Furthermore, the arguments in Oluseyi's blog post posit a world in which bigots walk around announcing themselves-- which they sometimes do, but usually do not! Sure, someone occasionally says something on the record and looks like a big bigoted meanie, but more often than not, oppression is a slow, bureaucratic death march of policy that leaves us with little to quote except the number of people whose lives it altered or ended.
So, let's ask: what other work is this blog post doing, beyond scrubbing Webb's legacy? This effort to exonerate Webb not only works upon the past, but the present, in that it seeks to allay creeping sensations of guilt amongst cissex/heterosexual astronomers that they, in fact, are complicit with upholding the ongoing barriers faced by queer people in the sciences.

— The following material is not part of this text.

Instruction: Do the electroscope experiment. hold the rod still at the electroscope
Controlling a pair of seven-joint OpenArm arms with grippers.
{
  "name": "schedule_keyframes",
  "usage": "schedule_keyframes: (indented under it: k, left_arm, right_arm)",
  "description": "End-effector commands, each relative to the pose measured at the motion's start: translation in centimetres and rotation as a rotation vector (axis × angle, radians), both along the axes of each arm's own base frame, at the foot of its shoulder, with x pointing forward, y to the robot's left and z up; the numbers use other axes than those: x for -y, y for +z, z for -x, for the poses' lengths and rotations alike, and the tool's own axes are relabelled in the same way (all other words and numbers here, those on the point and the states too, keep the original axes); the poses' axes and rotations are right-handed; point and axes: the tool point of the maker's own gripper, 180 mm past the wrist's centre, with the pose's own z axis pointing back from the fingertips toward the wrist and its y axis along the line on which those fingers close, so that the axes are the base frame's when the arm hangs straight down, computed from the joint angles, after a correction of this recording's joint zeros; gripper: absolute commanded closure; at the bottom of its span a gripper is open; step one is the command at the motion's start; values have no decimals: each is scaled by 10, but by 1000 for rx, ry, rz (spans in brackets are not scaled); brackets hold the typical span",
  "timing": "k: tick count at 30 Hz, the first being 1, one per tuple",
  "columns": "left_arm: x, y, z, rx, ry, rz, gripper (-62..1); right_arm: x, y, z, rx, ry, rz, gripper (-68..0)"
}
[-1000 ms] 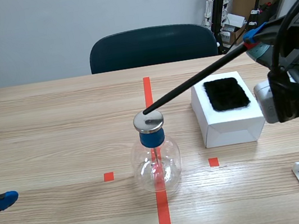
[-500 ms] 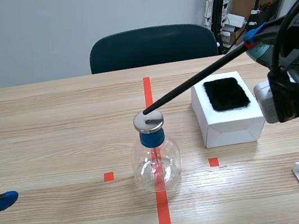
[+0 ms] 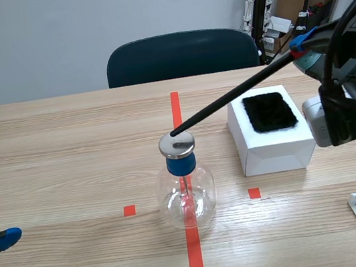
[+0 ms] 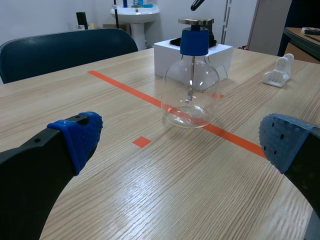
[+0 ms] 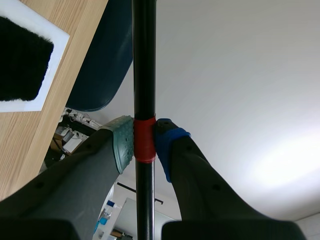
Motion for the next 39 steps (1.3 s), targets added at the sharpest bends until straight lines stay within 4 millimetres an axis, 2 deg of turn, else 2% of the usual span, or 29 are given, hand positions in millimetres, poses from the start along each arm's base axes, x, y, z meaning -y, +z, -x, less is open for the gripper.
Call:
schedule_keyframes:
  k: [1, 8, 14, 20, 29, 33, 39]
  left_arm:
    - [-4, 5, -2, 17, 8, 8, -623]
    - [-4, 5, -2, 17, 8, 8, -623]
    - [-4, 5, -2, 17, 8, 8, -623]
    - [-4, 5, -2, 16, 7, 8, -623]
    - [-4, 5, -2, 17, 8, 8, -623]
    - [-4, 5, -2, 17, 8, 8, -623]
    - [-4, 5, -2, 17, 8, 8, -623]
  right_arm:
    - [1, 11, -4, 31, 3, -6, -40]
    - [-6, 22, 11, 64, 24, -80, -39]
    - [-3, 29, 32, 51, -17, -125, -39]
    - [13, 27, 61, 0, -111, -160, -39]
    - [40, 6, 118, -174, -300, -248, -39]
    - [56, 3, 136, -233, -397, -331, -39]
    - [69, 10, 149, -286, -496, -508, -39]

It’s unpleasant to think that NASA's awesome new telescope, whose exciting capabilities underpin so many current and future careers, is named for someone who helped enact a campaign that ruined so many peoples' lives. Astronomers who work on JWST, or who hope to use it, would prefer the easy option: to not have to rename the telescope, and to go on using its current name without being reminded of history. Specifically, heterosexual/cissex astronomers would also like to think that they, too, bear no complicity for discrimination against queer people in the field— and yet: the discrimination is coming from inside the house, folks. Maybe it's not your own actions, but it is someone's, and you probably know them. The fact that it happens is evidence that complicity with discrimination— of all kinds— haunts astronomy still.
Hey, you made it to the end! Would you like to read about how an astronomer who lost his job for being gay became a gay rights icon? Click here!!

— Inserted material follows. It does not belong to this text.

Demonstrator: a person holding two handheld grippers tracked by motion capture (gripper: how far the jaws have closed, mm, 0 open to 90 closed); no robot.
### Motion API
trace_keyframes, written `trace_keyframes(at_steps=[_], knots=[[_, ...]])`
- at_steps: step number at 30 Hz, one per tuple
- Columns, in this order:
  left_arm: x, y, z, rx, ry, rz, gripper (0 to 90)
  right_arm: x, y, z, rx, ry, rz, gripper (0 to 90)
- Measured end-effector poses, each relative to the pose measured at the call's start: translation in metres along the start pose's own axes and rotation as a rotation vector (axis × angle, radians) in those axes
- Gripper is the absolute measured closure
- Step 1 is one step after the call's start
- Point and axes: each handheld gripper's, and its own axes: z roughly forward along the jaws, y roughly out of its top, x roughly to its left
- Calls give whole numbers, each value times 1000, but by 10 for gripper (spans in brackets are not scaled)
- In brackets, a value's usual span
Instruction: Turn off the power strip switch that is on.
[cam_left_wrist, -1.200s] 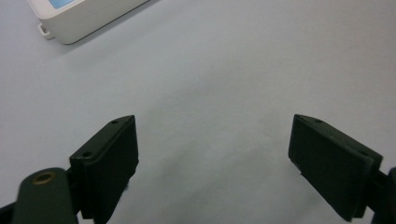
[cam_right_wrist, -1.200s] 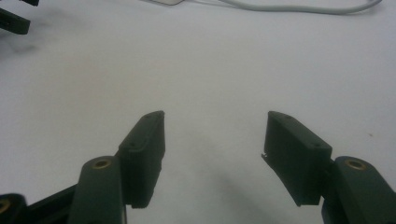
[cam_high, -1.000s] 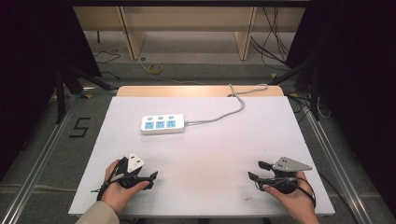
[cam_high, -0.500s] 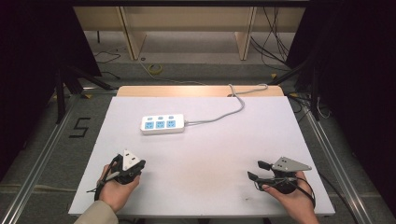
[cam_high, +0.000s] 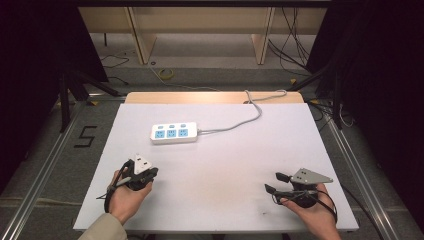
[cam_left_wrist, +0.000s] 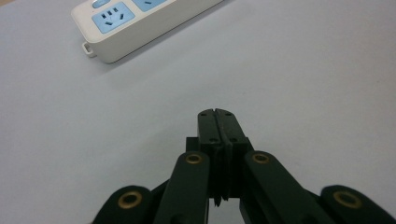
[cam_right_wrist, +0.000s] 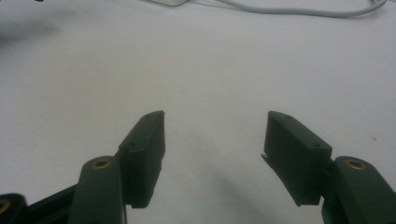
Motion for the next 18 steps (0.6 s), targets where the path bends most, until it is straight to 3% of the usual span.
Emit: trace_keyframes(at_steps=[18], knots=[[12, 11, 9, 16, 30, -35, 897, 1, 0, 0, -1, 0, -2, 393]])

Original post by Hakeem Oluseyi available here.
Note added 1/26/21: In my original writing I did not address that Oluseyi’s blog post also contains a barely-veiled personal attack against Chanda Prescod-Weinstein. It is ironic, and upsetting, that his post attempted to wield history (albeit incorrectly) against someone who is both better qualified to talk about it (Dr. Prescod-Weinstein is a feminist theorist, in addition to being a theoretical physicist) and personally affected by it (as a queer Black woman). There is much to think about in the fact that so many astronomers were willing to skip over those lines without pause, and I hope my colleagues will think about why they were so motivated to do so… over the name of a piece of technology.